::: RECORDS FOR PROCESSING

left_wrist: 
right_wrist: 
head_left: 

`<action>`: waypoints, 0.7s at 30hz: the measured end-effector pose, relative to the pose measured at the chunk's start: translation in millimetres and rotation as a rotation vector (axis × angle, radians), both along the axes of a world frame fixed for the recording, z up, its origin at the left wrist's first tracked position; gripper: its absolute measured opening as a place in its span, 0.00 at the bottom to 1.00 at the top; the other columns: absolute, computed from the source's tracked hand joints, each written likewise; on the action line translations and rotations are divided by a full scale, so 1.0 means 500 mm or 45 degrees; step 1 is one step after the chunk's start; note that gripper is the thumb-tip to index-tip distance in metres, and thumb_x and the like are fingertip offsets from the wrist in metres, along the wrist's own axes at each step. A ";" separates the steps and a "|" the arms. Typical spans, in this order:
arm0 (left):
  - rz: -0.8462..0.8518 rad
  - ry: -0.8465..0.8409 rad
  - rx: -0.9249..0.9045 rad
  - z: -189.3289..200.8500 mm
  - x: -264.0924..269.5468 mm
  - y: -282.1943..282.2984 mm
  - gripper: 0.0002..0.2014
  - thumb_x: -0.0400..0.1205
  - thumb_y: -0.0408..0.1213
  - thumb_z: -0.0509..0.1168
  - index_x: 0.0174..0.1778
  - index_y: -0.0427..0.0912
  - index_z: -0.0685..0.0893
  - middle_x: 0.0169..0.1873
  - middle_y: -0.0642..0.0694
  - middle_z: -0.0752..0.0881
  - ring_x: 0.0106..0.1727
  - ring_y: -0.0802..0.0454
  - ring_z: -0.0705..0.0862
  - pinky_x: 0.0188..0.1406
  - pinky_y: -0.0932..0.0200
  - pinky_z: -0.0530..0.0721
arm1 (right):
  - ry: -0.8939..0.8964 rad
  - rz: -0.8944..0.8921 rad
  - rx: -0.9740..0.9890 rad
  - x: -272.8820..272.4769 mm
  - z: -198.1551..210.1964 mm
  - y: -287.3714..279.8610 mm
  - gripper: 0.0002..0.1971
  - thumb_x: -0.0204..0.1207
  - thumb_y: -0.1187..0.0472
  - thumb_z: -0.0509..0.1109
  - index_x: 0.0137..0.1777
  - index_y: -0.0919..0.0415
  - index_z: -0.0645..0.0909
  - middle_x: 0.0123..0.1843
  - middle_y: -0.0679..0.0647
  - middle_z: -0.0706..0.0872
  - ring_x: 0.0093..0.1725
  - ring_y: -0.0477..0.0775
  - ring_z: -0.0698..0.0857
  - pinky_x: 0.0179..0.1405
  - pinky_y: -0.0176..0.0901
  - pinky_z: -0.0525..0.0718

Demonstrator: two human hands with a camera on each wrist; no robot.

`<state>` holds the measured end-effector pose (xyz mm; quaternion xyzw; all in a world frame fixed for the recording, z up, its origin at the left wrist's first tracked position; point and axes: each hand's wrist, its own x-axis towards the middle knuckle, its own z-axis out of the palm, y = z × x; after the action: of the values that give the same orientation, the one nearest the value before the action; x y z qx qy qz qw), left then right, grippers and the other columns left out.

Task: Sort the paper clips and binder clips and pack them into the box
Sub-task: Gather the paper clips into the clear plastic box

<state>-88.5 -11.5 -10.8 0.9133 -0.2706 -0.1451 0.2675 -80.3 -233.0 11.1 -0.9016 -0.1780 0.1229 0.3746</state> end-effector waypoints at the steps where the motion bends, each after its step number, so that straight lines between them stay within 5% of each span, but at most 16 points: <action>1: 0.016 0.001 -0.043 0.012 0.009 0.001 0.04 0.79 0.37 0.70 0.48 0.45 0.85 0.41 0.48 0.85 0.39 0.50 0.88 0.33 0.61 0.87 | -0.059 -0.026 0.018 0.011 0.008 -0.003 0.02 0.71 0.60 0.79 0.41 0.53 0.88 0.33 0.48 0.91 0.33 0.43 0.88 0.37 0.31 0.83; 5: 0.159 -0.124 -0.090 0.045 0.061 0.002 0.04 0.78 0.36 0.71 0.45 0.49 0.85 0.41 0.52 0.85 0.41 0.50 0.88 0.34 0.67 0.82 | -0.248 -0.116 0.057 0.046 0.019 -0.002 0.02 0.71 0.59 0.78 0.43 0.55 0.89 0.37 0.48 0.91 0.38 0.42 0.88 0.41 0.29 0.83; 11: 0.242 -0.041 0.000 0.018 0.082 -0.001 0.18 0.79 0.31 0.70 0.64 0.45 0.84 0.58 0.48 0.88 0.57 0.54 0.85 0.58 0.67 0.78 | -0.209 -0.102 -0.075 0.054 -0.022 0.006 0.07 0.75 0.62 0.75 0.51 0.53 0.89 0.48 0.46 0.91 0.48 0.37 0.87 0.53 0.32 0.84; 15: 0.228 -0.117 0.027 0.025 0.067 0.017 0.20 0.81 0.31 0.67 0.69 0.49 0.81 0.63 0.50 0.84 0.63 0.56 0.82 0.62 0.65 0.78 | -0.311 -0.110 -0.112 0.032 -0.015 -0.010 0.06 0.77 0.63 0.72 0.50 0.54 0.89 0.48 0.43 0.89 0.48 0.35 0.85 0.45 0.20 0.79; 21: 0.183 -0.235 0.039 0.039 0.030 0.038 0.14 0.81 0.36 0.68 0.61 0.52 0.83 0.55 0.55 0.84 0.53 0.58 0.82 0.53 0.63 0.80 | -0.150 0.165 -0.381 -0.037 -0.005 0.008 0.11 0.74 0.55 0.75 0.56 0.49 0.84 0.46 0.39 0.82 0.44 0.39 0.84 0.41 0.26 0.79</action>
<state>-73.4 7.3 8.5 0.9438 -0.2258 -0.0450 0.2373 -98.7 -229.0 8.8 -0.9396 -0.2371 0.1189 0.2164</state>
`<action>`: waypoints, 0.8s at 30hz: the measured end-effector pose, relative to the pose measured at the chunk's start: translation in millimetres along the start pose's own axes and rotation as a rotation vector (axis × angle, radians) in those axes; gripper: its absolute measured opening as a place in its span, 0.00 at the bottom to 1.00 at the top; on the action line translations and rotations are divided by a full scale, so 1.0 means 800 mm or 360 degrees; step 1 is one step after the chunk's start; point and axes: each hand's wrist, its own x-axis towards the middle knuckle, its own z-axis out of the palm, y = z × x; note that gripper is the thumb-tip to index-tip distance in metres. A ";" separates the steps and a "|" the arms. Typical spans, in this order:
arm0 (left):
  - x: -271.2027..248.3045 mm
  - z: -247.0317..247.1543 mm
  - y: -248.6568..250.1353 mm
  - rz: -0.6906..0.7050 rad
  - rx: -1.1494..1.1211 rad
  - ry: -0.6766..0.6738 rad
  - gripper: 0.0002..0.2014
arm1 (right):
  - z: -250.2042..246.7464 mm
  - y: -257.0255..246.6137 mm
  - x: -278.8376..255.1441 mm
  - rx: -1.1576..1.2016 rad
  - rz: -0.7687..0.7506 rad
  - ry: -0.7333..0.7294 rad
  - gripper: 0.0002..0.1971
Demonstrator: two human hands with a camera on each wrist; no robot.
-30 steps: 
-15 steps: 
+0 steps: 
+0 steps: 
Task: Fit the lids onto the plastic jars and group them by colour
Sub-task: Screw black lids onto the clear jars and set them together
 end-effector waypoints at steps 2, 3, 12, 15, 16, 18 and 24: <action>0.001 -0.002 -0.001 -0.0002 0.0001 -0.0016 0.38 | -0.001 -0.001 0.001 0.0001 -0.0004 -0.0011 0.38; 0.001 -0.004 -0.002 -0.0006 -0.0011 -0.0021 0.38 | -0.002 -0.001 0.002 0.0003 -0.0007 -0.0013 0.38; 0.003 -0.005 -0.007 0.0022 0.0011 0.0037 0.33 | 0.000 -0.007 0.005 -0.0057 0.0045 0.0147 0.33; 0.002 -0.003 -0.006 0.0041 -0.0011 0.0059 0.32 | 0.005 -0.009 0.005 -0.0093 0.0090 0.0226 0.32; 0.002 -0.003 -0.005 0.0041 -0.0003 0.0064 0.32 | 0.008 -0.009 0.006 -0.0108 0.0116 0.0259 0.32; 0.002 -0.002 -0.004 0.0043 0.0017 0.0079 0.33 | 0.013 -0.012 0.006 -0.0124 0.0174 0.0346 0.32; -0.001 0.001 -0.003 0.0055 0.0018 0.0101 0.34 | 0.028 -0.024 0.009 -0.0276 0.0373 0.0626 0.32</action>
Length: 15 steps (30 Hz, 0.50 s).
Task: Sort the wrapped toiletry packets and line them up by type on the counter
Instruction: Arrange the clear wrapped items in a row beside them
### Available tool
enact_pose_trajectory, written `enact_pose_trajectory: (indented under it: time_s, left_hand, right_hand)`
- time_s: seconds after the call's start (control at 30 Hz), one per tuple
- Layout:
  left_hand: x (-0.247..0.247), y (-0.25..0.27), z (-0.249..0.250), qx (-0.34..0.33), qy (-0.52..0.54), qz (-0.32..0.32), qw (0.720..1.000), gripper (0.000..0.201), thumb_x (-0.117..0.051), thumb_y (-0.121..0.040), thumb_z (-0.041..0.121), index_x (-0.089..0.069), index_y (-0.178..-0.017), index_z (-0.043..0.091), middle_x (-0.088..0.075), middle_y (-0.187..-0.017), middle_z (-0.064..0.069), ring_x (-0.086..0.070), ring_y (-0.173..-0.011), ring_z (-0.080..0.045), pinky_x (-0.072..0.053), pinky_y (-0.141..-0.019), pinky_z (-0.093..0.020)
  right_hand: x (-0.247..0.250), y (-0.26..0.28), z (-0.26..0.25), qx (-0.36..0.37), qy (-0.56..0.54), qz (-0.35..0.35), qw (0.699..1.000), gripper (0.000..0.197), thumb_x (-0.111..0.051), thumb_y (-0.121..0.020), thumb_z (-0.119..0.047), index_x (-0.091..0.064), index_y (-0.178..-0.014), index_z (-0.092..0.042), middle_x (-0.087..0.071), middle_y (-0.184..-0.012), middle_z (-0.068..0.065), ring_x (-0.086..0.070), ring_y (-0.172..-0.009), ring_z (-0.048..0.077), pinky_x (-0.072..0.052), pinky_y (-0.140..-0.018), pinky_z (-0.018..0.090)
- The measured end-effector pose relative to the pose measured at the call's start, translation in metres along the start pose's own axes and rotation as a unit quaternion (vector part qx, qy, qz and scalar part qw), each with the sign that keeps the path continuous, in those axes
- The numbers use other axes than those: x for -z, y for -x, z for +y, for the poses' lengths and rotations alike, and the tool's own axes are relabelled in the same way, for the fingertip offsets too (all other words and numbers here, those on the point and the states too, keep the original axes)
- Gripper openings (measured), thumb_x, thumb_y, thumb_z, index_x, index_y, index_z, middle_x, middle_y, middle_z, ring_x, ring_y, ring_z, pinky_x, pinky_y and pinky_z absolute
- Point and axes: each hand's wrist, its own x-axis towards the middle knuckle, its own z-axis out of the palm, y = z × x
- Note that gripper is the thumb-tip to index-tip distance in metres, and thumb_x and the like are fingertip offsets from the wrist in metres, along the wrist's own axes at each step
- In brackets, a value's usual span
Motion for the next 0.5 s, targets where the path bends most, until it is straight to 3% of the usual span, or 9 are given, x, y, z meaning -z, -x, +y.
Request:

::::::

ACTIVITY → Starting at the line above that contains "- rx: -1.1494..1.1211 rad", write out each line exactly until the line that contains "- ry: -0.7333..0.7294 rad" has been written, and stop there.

PROBLEM SOLUTION →
  - rx: -1.1494..1.1211 rad
  - ry: -0.6766..0.6738 rad
  - gripper: 0.0002..0.2014
arm1 (right):
  - z: -250.2042..246.7464 mm
  - y: -257.0255..246.6137 mm
  - x: -278.8376..255.1441 mm
  - rx: -1.1576..1.2016 rad
  - rz: -0.7687..0.7506 rad
  - ry: -0.7333..0.7294 rad

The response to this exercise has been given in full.